Andranik Israyelyan
Turkey’s Ahmet Davutoğlu has proposed to solve the Armenian Genocide
question by creating a “just memory.” The assessment of the concept
reveals why it is simply a denialist tactic.
In 2011, then-foreign minister of Turkey Ahmet Davutoğlu called on
Armenians to address the Genocide question through a concept he termed
“just memory.” It is “unjust” to place these traumatic events at the
center of everything, Davutoğlu noted in the Turkish Policy Quarterly article. A Guardian article
later insisted that Armenians (and indeed Christians) were not the only
ones to have suffered during this period. “While much of western
history tells of the suffering of the dispossessed and dead Ottoman
Christians, the colossal sufferings of Ottoman Muslims remains largely
unknown outside of Turkey.” The author went on to insist that Turkey had
proposed a joint commission in an effort to allow the emergence of a
so-called “just memory.”
To begin, this “just memory” concept is vague at best. It is based on
Davutoğlu’s perception of the West’s incompatibility with Islam. In his
doctoral dissertation, for instance, he argued,
“Conflicts and contrasts between Western and Islamic political thought
originate mainly from their philosophical, methodological, and
theoretical backgrounds rather than from mere institutional and
historical differences.” Needless to say, the effect of such extreme
relativism in historiography is an altogether rejection of history as an
academic field.
The reality is different, however. The Armenian Genocide is a part of
world history, including that of Islamic civilization. Some of the first
reports of atrocities against Armenians originated with a Muslim
witness: Fayez Al Ghussein, a prominent Arab attorney, presented these accounts
in Massacres in Armenia, published 1916 in its original Arabic. Three
years later, Hasan Amca, an eyewitness and politician who served under
Talaat Pasha, described
the perceptions of ordinary Turks in a manner consistent with
historical events: “If we ask a poor Turk, he would answer,—I came back
from war. My neighbor, Avetis agha, Nikoghos Chorbaji and many other
neighbors have been robbed; they have been driven to Arabistan or
elsewhere.” Contrary to Davutoğlu’s claims, both Muslim and Turkish
narratives recall what happened to the Armenians.

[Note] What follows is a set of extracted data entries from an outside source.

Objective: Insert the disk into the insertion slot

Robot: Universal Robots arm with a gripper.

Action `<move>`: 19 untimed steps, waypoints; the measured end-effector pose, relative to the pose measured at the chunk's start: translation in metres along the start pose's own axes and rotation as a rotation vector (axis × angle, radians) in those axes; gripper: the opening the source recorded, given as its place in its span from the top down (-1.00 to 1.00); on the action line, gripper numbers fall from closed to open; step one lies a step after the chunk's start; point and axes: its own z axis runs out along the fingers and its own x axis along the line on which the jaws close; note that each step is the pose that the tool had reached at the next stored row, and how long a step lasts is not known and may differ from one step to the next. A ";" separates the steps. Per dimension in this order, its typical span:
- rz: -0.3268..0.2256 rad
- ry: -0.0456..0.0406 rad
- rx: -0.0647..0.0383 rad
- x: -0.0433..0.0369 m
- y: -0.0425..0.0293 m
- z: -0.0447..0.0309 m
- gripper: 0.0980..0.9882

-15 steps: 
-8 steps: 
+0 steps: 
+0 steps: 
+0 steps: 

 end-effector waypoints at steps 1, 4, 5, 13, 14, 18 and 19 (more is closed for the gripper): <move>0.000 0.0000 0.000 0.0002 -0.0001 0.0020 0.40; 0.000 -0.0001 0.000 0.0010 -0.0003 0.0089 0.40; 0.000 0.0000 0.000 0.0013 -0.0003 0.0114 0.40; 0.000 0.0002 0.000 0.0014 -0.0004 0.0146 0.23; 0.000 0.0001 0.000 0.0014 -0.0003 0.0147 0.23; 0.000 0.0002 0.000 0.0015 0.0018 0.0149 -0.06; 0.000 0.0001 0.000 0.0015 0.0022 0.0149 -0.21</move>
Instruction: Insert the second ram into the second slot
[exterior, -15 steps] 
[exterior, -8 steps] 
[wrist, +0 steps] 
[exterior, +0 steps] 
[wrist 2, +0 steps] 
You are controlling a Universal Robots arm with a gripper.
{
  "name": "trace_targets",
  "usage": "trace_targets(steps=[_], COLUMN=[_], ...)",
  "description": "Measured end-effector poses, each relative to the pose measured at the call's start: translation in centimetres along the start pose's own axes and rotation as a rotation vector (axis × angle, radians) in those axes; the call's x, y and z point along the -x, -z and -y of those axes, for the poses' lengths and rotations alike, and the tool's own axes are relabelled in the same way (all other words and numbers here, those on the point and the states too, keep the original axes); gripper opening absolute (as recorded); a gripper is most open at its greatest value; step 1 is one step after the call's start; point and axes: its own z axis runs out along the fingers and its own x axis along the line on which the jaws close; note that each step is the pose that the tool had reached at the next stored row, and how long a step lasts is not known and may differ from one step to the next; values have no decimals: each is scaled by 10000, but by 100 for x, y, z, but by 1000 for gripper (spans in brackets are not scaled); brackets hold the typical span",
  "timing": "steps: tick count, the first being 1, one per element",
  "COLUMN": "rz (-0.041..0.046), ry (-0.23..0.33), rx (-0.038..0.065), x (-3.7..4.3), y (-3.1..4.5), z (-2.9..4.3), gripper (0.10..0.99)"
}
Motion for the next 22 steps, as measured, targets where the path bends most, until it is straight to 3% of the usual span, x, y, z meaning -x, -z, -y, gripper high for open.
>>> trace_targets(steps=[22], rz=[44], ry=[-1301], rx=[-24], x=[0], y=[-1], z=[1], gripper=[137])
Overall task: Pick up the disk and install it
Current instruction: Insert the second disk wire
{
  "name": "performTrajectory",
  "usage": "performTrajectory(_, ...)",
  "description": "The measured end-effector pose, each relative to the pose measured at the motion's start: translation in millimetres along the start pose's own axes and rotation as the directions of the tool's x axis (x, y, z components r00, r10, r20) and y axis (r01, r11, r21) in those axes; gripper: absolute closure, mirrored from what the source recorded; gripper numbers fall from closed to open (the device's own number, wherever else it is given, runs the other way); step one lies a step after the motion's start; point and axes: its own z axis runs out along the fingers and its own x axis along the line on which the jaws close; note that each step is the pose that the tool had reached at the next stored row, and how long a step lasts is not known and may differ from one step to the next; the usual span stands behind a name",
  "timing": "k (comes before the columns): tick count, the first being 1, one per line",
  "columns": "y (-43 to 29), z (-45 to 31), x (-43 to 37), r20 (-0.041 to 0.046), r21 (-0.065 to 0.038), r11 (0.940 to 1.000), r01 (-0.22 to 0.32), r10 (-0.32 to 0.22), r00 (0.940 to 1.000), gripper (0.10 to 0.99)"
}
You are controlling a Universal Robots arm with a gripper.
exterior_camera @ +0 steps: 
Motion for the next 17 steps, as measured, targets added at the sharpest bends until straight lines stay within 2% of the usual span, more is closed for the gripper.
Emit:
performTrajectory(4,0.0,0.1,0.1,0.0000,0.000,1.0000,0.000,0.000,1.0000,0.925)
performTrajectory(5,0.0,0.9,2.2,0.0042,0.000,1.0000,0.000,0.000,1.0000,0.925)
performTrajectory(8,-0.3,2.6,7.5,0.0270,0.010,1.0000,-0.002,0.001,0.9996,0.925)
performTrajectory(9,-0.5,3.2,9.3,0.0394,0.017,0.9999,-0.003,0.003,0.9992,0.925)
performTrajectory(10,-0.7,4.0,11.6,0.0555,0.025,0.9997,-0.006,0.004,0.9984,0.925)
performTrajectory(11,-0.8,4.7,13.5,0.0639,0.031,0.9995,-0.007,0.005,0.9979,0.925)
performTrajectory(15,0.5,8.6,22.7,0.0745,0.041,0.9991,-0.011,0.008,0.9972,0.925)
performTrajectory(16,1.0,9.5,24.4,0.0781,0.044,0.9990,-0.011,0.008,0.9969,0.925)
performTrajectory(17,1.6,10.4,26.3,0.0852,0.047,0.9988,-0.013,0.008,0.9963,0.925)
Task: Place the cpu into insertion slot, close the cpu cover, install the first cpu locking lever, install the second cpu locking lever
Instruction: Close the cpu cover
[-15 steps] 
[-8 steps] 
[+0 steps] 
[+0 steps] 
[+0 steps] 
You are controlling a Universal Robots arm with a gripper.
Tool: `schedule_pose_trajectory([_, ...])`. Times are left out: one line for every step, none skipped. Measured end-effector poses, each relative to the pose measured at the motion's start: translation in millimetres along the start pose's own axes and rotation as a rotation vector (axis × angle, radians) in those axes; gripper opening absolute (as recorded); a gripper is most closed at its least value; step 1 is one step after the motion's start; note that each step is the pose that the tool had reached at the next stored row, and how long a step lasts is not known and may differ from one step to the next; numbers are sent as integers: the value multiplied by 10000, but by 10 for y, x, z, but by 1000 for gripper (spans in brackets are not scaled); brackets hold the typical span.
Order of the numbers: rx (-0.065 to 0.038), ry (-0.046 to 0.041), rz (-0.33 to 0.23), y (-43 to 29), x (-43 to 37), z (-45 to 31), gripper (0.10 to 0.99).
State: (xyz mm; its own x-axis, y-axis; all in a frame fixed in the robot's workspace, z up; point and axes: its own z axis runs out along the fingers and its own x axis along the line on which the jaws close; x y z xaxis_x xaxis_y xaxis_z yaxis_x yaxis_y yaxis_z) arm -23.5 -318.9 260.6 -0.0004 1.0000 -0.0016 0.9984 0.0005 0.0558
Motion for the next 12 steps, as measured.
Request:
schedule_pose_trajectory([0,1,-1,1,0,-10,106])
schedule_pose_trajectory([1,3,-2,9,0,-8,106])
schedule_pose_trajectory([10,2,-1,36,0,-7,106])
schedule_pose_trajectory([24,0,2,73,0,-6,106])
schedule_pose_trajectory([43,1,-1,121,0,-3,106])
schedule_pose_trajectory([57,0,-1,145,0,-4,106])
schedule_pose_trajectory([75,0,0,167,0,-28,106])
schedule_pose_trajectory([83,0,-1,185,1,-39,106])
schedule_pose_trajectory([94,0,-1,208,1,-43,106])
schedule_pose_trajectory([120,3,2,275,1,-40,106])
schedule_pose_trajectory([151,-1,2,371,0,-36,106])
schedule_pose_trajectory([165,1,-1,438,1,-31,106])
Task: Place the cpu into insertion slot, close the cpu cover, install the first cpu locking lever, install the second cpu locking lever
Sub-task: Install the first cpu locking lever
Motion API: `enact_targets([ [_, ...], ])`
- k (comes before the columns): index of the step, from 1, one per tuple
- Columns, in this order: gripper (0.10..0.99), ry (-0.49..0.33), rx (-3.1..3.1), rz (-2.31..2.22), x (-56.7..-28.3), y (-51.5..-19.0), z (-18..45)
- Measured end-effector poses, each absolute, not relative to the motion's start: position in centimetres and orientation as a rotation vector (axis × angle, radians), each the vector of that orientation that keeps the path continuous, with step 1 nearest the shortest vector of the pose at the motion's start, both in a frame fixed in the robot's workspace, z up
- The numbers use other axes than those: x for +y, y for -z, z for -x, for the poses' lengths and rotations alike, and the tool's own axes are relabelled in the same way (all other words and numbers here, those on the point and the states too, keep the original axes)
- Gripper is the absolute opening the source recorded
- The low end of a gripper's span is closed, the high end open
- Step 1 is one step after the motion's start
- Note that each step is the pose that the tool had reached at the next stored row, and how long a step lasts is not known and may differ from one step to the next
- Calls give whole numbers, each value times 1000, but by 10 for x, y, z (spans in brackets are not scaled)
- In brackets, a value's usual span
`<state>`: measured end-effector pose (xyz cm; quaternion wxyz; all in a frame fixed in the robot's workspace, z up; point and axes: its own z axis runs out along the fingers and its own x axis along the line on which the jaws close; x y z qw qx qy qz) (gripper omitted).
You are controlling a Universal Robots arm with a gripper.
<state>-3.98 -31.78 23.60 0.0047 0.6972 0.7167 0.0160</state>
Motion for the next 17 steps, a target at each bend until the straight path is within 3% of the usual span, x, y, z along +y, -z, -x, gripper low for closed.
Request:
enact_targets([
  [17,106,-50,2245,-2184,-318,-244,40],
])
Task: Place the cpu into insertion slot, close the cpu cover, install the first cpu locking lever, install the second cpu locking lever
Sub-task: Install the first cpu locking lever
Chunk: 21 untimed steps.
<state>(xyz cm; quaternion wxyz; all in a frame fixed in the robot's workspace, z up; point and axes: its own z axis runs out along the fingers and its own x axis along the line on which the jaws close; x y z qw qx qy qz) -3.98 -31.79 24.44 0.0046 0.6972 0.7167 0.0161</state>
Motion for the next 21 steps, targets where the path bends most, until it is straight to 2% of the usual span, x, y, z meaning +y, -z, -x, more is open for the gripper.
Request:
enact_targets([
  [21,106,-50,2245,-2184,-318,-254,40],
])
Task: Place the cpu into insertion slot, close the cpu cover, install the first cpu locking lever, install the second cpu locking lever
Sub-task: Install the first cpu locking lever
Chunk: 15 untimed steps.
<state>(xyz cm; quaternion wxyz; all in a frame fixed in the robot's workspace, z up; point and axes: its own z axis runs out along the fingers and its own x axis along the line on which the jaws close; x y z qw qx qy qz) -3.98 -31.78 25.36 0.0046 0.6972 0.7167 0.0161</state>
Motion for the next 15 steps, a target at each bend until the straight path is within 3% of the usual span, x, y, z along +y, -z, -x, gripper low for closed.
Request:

Another notable shortcoming of Davutoğlu’s concept is that collective
memory is not a precondition for determining whether a crime in fact
occurred. The 1948 Convention on the Prevention and Punishment of the Crime of Genocide
defines genocide as any act committed with intent to destroy, in whole
or in part, a national, ethnic, racial or religious group. The
Convention does not envisage perpetrators and victims necessarily
subscribing to the same narrative. Put simply, the Armenian, Jewish,
Rwandan, and other genocides will not cease to be regarded as crimes
against humanity should collective memories become altered in some way.
The third point Davutoğlu fails to address is whether Armenian
recognition of Turkish losses will constitute a “just memory.” Imagine
the Armenian government sending condolences to the grandchildren of
Turks who died during the First World War. Would this recognition of
Turkish suffering in wartime mitigate the gravity of the crime of
genocide? These are precisely the types of questions Davutoğlu
circumscribes.
Finally, Davutoğlu deliberately turns a deaf ear to the conclusions of
credible historians. In a 2005 response to the Turkish government’s
proposal for a Armenian-Turkish commission to investigate the truth, the
International Association of Genocide Scholars warned
then-Prime Minister Recep Tayyip Erdoğan that a denialist approach was
tantamount to propaganda: “There may be differing interpretations of
genocide—how and why the Armenian Genocide happened, but to deny its
factual and moral reality as genocide is not to engage in scholarship
but in propaganda and efforts to absolve the perpetrator, blame the
victims, and erase the ethical meaning of this history.”
Davutoğlu’s conception of a “just memory” has nothing to do with justice
or historiography. Rather, it is yet another attempt at denialism.
Israel Charny, executive director of the Institute on the Holocaust and
Genocide in Israel, characterizes such efforts as “scientificism in the service of confusion,”
which he goes on to define as the “manipulative misuse of the valued
principle in science that facts must be proven before they are accepted
in order to obfuscate facts that are indeed known.”
With no academic and legal bearing, the concept of “just memory” should
be rejected as a brazen tool for genocide denial, particularly when
coupled with the Turkish Foreign Ministry’s formal declaration that reconciliatory steps toward the Armenians constitute a part of the strategy to defeat the Armenian Genocide recognition.